By the CDC Stream Engineering Team

1. Introduction: The Cost of Lag

Why does real-time often feel like real-slow in the complex world of modern data architecture?

Picture this: A customer just bought the last item of inventory. The order is committed in the source database (DB). But because your data pipeline is lagging, your analytics platform doesn't reflect this update for five minutes. During that window, two more customers buy the "last" item, leading to overselling, customer complaints, and a damaged brand reputation.

This delay is what we call CDC Latency—the time delta between a transaction commit in your source database and the consumption of that event by your target application (the sink).

This playbook provides 7 proven, actionable techniques used by leading data teams to diagnose and reduce lag, helping you move from minutes or seconds of latency down to reliable, sub-second performance. We focus on the three key stages of latency: **Source DB Capture, Connector Processing, and Sink Consumption.**

2. Source Database Tuning: Minimizing Capture Time (Techniques 1 & 2)
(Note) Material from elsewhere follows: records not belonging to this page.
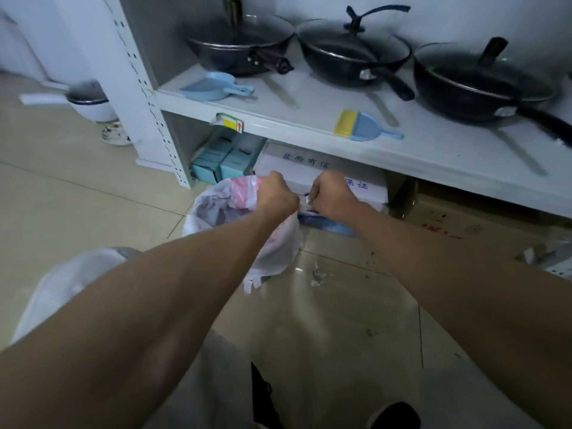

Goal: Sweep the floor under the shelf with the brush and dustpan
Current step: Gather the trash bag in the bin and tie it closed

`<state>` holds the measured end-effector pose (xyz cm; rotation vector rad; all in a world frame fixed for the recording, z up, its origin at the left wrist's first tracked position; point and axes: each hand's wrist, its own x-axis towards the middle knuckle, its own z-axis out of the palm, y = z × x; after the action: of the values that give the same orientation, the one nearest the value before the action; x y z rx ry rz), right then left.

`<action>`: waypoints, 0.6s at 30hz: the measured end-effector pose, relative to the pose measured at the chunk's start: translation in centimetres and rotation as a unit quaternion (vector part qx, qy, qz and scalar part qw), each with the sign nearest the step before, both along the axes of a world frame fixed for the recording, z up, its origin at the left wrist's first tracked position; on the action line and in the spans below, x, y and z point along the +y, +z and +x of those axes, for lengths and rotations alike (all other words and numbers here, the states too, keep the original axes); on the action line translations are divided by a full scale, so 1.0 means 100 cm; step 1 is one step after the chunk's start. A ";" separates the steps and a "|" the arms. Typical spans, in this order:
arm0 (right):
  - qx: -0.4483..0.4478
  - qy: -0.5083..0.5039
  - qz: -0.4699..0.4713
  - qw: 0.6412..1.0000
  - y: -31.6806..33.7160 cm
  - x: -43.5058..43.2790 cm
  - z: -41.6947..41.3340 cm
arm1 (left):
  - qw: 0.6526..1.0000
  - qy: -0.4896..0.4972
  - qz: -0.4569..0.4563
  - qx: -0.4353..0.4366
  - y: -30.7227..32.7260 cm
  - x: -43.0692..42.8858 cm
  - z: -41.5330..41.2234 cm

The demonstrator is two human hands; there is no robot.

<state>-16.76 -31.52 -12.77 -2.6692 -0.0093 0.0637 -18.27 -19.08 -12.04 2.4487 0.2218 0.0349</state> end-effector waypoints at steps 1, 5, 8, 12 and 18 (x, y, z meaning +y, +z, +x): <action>0.001 0.010 0.005 1.000 0.002 0.011 0.000 | 1.000 0.003 0.010 0.000 0.003 0.012 0.000; 0.000 0.051 0.015 0.999 0.001 0.053 0.002 | 0.999 0.028 0.023 -0.005 0.002 0.056 0.002; -0.002 0.066 0.022 0.998 -0.006 0.079 0.005 | 0.998 0.038 0.041 0.002 -0.007 0.082 0.001; 0.002 0.090 0.025 0.996 -0.017 0.103 0.012 | 0.998 0.038 0.038 0.018 -0.020 0.102 0.005; 0.022 0.102 0.026 0.994 -0.040 0.114 0.019 | 0.997 0.046 0.032 0.053 -0.040 0.115 0.010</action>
<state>-14.88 -20.14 -16.81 -2.6046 -0.2653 0.1852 -17.24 -7.56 -16.06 2.5045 0.3858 -0.0496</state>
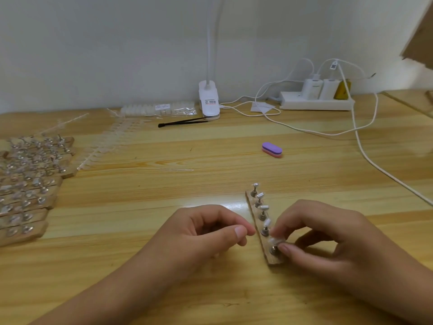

The most critical—and often overlooked—bottleneck is the source database itself.

Technique 1: Optimize the Log Reader (The Bottleneck)

Your CDC tool (like Debezium) is essentially an efficient log reader. Its performance is entirely dependent on how quickly it can access and process the database's transaction logs (PostgreSQL WAL, MySQL Binary Log).

Actionable Steps:

  • **Set Optimal Log Retention:** Ensure logs are retained long enough for recovery but don't force the connector to continually read from slow, archived storage. Optimal configuration depends heavily on your transaction volume.
  • **Ensure Sufficient I/O Bandwidth:** Replication slots and transaction logs are intensely I/O bound. Provisioning your source DB with **high-performance SSDs** is non-negotiable for low latency.
  • *PostgreSQL Specific:* The `wal_level` must be set to `logical` to enable logical decoding. Monitor and manage your replication slots carefully; a stalled slot can cause your DB's disk usage to explode, grinding all CDC activity to a halt.
  • *MySQL Specific:* Ensure `binlog_format` is set to `ROW` for reliable capture, and consider adjusting `binlog_cache_size` based on your average transaction size.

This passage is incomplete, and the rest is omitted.